[Stored items]
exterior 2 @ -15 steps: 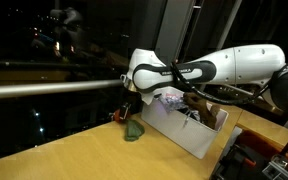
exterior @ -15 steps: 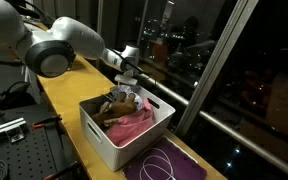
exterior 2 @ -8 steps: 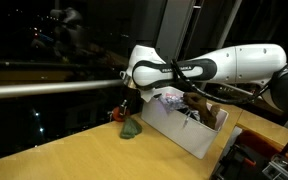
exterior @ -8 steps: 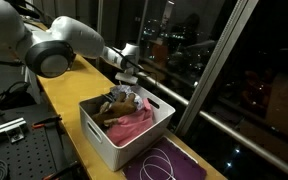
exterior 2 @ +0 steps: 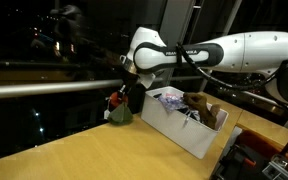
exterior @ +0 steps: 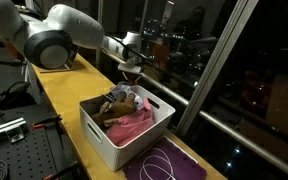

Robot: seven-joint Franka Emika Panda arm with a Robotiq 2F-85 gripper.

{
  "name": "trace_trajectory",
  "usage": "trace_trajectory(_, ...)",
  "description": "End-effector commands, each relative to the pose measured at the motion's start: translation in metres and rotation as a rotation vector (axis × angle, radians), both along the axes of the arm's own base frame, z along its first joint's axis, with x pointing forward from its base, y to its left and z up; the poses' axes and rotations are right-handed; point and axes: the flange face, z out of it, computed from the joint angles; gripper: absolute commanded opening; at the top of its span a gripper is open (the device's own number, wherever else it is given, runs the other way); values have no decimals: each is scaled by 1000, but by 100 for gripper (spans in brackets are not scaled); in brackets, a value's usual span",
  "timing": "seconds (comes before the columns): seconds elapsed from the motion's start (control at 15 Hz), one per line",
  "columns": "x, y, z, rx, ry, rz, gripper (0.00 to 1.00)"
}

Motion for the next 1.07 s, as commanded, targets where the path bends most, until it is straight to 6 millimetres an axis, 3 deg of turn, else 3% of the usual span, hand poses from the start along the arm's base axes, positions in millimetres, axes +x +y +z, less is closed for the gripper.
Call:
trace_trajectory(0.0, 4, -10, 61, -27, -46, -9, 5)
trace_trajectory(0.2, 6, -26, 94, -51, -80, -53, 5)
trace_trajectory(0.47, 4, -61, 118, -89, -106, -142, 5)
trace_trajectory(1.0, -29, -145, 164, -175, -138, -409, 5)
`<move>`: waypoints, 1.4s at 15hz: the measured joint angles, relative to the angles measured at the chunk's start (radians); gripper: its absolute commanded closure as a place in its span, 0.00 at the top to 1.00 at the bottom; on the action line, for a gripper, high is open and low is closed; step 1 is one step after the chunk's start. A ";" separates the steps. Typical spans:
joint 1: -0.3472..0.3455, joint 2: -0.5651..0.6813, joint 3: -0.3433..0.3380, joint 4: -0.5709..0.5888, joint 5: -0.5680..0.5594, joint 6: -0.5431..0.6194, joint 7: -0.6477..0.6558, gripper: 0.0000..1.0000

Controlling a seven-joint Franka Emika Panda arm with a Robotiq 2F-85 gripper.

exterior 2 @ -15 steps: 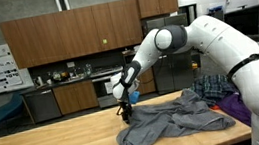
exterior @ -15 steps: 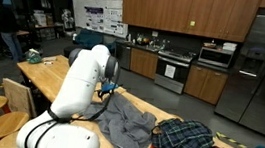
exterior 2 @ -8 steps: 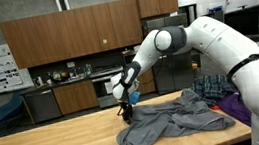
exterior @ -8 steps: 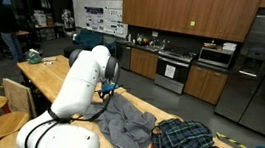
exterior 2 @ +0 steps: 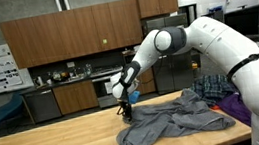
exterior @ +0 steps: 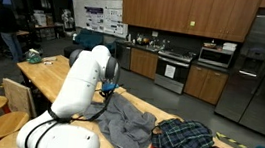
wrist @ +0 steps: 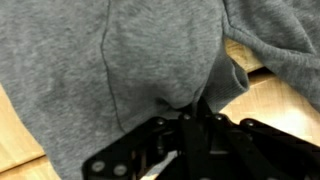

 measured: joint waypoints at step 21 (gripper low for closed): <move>0.015 -0.012 0.095 0.207 0.052 0.143 -0.060 0.02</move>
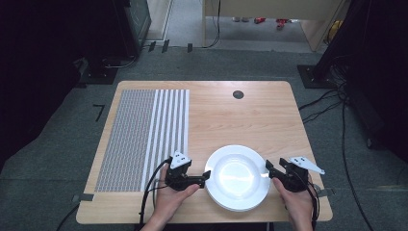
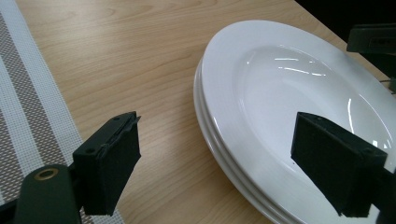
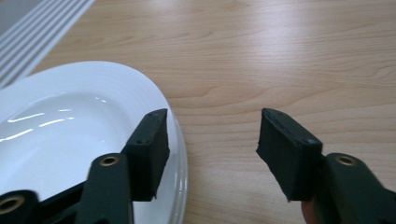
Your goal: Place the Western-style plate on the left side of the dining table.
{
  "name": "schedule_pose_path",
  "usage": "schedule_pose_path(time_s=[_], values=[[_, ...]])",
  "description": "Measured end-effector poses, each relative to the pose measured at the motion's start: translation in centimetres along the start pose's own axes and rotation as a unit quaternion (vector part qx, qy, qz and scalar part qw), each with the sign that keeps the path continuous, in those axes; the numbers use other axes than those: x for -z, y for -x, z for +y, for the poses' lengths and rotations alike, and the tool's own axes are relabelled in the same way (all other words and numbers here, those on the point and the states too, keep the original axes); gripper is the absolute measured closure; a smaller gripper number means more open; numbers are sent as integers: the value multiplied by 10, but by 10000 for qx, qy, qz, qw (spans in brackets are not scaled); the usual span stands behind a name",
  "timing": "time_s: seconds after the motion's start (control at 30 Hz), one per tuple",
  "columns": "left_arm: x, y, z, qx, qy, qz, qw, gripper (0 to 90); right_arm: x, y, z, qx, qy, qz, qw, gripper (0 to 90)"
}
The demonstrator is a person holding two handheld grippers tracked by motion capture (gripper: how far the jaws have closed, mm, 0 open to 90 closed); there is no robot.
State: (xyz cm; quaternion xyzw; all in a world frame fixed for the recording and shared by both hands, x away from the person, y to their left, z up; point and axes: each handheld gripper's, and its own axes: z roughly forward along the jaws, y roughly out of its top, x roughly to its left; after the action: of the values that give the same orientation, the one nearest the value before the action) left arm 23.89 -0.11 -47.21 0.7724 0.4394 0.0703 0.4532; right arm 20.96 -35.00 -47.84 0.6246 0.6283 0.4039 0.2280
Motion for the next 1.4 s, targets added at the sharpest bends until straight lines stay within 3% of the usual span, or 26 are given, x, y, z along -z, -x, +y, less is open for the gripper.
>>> schedule_pose_path(time_s=[0.17, 0.43, 0.57, 0.67, 0.77, 0.97, 1.17, 1.4], values=[[-4, 4, -2, -55, -59, -4, 10000, 259, 2, -2, -1, -29, 8, 291, 9996, 561], [-12, 9, -5, -111, -180, -167, 9996, 401, 1, -5, -4, -72, 10, 333, 9994, 630], [-14, 11, -7, -135, -223, -150, 9995, 460, 0, -4, -7, -251, -75, 473, 9985, 633], [-16, 12, -9, -156, -229, -157, 9995, 493, 0, -2, -8, -312, -51, 505, 9982, 695], [-17, 12, -8, -156, -231, -192, 9994, 514, -2, 2, -10, -490, -40, 731, 9961, 718], [-16, 10, -9, -102, -228, -252, 9994, 530, -3, 4, -13, -882, -86, 959, 9914, 775], [-14, 9, -9, -77, -189, -241, 9995, 566, -1, 5, -13, -1040, -145, 958, 9899, 801], [-13, 6, -10, 97, -177, -339, 9992, 583, -1, 11, -15, -1399, -189, 1157, 9832, 805]])
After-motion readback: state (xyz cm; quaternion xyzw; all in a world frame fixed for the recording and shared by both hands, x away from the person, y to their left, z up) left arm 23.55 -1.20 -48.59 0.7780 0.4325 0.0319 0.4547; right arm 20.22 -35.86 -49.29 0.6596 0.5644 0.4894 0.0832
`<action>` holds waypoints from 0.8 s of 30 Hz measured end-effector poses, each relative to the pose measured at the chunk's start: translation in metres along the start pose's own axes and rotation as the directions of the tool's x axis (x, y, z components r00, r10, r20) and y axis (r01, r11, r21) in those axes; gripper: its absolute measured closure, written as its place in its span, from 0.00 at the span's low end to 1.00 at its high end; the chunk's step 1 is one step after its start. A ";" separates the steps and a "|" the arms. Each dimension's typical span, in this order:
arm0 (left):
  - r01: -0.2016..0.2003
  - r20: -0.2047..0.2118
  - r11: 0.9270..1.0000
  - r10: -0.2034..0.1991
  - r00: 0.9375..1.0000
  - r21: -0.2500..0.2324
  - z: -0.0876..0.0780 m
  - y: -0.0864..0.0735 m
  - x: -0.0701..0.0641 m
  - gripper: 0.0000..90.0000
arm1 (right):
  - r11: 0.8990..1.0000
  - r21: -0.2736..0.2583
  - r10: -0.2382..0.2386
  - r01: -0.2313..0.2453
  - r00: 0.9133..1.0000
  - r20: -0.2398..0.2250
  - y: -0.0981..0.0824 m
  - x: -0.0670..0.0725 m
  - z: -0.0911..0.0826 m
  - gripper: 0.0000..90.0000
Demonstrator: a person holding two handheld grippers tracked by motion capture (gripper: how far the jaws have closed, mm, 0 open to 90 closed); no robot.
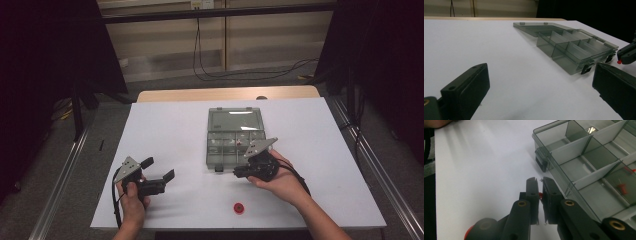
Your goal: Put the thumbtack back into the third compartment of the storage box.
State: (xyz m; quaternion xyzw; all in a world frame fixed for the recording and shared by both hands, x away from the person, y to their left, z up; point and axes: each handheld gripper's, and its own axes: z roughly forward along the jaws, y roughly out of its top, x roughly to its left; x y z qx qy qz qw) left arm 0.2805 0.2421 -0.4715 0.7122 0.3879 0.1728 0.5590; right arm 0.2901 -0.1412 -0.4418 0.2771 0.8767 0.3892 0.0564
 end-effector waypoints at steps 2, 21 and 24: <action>0.002 0.001 1.000 -0.002 1.000 0.000 0.000 0.000 0.000 0.01 | 1.000 0.007 0.001 -0.001 1.000 0.006 0.001 -0.001 -0.001 0.94; 0.004 0.003 1.000 -0.004 1.000 -0.001 0.000 0.000 0.000 0.01 | 1.000 -0.002 0.013 -0.013 1.000 0.009 0.009 -0.006 -0.007 0.94; 0.002 0.002 1.000 -0.002 1.000 -0.001 0.000 0.000 0.000 0.01 | 1.000 -0.007 0.013 -0.013 1.000 0.011 0.010 -0.008 -0.008 0.94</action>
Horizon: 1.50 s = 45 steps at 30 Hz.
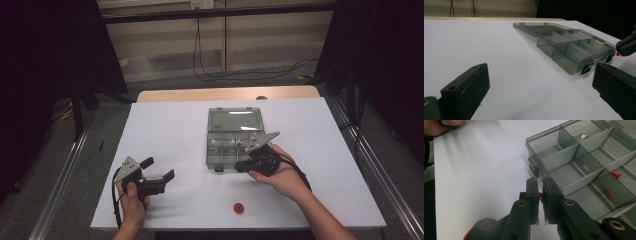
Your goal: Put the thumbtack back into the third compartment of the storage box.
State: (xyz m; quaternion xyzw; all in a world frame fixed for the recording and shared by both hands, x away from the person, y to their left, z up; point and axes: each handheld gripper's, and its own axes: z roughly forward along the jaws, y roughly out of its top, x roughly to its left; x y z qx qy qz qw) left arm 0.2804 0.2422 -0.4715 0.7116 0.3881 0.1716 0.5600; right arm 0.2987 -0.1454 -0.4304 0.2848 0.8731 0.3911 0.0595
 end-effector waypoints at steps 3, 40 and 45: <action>0.004 0.002 1.000 -0.004 1.000 -0.001 0.000 0.000 0.000 0.01 | 1.000 0.007 0.015 -0.015 1.000 0.013 0.001 -0.001 -0.002 0.94; 0.005 0.003 1.000 -0.005 1.000 -0.003 0.000 0.000 0.000 0.01 | 0.998 -0.031 0.057 -0.055 0.997 0.055 0.021 -0.025 -0.012 0.94; 0.004 0.002 1.000 -0.004 1.000 -0.003 0.000 0.000 0.000 0.01 | 0.997 -0.035 0.071 -0.069 0.995 0.067 0.022 -0.028 -0.011 0.94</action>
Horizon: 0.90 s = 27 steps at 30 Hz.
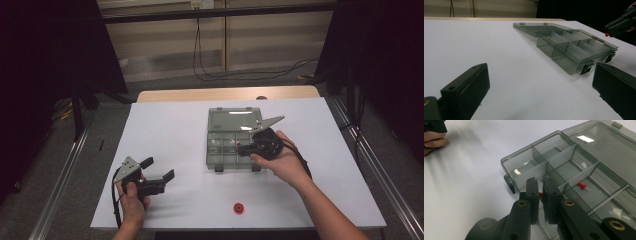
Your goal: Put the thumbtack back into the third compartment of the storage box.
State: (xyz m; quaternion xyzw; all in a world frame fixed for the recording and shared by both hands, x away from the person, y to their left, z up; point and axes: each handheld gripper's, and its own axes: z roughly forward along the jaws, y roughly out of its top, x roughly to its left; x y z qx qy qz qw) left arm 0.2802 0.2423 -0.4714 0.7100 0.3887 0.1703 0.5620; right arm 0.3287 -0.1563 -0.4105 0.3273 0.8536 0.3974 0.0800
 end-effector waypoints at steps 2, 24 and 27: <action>0.000 0.000 1.000 0.000 1.000 0.000 0.000 0.000 0.000 0.01 | 1.000 -0.001 0.002 -0.002 1.000 0.004 0.000 -0.002 0.000 0.94; 0.000 0.001 1.000 0.000 1.000 0.000 0.000 0.000 0.000 0.01 | 0.999 -0.010 0.045 -0.044 0.998 0.043 0.007 -0.015 0.005 0.94; 0.000 0.001 1.000 0.000 1.000 0.000 0.000 0.000 0.000 0.01 | 0.999 -0.011 0.046 -0.045 0.998 0.049 0.007 -0.018 0.006 0.94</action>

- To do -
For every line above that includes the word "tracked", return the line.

- Task response -
The demonstrator is a person holding two handheld grippers tracked by motion capture (gripper: how far the jaws have closed, mm, 0 open to 90 closed); there is no robot.
Demonstrator: a person holding two handheld grippers tracked by motion capture (gripper: how far the jaws have closed, mm, 0 open to 90 closed); no robot.

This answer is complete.